Improving Python NetworkX graph layout

2019-01-21 14:39发布

问题:

I am having some problems in visualizing the graphs created with python-networkx, I want to able to reduce clutter and regulate the distance between the nodes (I have also tried spring_layout, it just lays out the nodes in an elliptical fashion). Please advise.

Parts of code:

nx.draw_networkx_edges(G, pos, edgelist=predges, edge_color='red', arrows=True)
nx.draw_networkx_edges(G, pos, edgelist=black_edges, arrows=False, style='dashed')
# label fonts
nx.draw_networkx_labels(G,pos,font_size=7,font_family='sans-serif')
nx.draw_networkx_edge_labels(G,pos,q_list,label_pos=0.3)

回答1:

In networkx, it's worth checking out the graph drawing algorithms provided by graphviz via nx.graphviz_layout.

I've had good success with neato but the other possible inputs are

  • dot - "hierarchical" or layered drawings of directed graphs.

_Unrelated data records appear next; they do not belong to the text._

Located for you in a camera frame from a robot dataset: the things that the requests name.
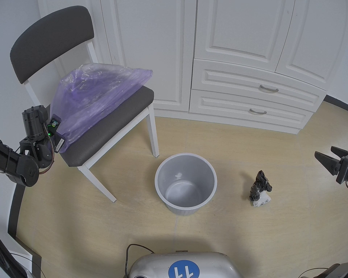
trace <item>chair backrest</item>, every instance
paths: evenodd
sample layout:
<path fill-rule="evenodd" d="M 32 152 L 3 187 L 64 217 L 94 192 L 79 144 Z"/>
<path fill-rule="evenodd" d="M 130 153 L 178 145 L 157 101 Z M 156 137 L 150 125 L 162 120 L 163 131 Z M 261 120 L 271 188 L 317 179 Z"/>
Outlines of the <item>chair backrest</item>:
<path fill-rule="evenodd" d="M 75 46 L 94 37 L 86 7 L 55 11 L 31 25 L 12 46 L 10 59 L 21 84 Z"/>

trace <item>blue circular logo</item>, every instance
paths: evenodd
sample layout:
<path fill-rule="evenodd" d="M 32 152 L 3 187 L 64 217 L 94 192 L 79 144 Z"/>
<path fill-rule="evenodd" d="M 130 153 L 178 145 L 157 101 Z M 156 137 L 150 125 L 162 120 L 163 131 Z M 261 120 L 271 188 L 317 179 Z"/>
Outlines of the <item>blue circular logo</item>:
<path fill-rule="evenodd" d="M 199 267 L 188 260 L 177 261 L 170 266 L 168 276 L 169 278 L 198 278 Z"/>

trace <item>chair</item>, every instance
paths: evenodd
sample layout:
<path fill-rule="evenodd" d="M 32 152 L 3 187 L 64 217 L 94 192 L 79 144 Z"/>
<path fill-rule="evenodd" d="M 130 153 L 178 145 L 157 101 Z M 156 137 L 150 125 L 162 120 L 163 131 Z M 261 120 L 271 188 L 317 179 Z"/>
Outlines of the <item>chair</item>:
<path fill-rule="evenodd" d="M 28 78 L 73 47 L 86 43 L 91 62 L 98 63 L 92 38 L 93 25 L 87 8 L 72 6 L 55 11 L 31 25 L 13 45 L 10 58 L 21 84 L 34 105 L 40 105 Z M 126 133 L 146 117 L 152 153 L 159 155 L 153 91 L 143 86 L 108 116 L 61 153 L 70 167 L 77 167 L 111 201 L 116 198 L 91 173 L 95 164 Z"/>

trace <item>chair leg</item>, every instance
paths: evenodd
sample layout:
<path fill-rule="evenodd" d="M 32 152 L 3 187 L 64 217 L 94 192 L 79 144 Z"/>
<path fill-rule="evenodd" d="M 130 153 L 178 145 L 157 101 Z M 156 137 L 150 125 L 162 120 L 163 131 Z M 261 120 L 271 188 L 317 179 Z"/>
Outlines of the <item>chair leg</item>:
<path fill-rule="evenodd" d="M 159 148 L 158 148 L 158 141 L 157 141 L 155 112 L 153 111 L 153 103 L 151 103 L 148 106 L 148 109 L 149 109 L 149 114 L 146 116 L 146 122 L 148 124 L 152 154 L 154 157 L 158 157 L 159 156 Z"/>
<path fill-rule="evenodd" d="M 78 166 L 77 168 L 113 203 L 116 201 L 116 198 L 105 188 L 105 186 L 102 185 L 102 183 L 92 174 L 85 164 Z"/>

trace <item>cylindrical black motor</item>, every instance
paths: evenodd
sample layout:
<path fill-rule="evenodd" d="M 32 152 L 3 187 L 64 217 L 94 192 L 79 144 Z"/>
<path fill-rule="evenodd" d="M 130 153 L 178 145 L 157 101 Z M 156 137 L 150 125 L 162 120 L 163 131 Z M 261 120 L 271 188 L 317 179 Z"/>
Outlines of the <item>cylindrical black motor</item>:
<path fill-rule="evenodd" d="M 28 138 L 35 138 L 39 141 L 45 138 L 44 128 L 42 124 L 47 121 L 47 109 L 43 105 L 32 106 L 22 112 L 25 133 Z"/>

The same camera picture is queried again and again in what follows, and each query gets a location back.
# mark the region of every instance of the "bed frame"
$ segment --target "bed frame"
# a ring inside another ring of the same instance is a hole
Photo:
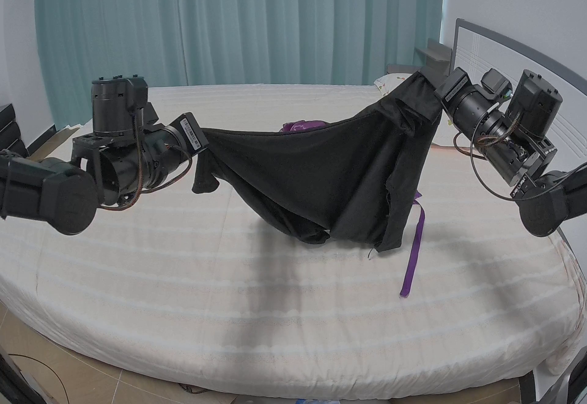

This is the default tool to use if edges have directionality.

  • neato - "spring model'' layouts. This is the default tool to use if the graph is not too large (about 100 nodes) and you don't know anything else about it. Neato attempts to minimize a global energy function, which is equivalent to statistical multi-dimensional scaling.

  • fdp - "spring model'' layouts similar to those of neato, but does this by reducing forces rather than working with energy.

  • sfdp - multiscale version of fdp for the layout of large graphs.

  • twopi - radial layouts, after Graham Wills 97. Nodes are placed on concentric circles depending their distance from a given root node.

  • circo - circular layout, after Six and Tollis 99, Kauffman and Wiese 02. This is suitable for certain diagrams of multiple cyclic structures, such as certain telecommunications networks.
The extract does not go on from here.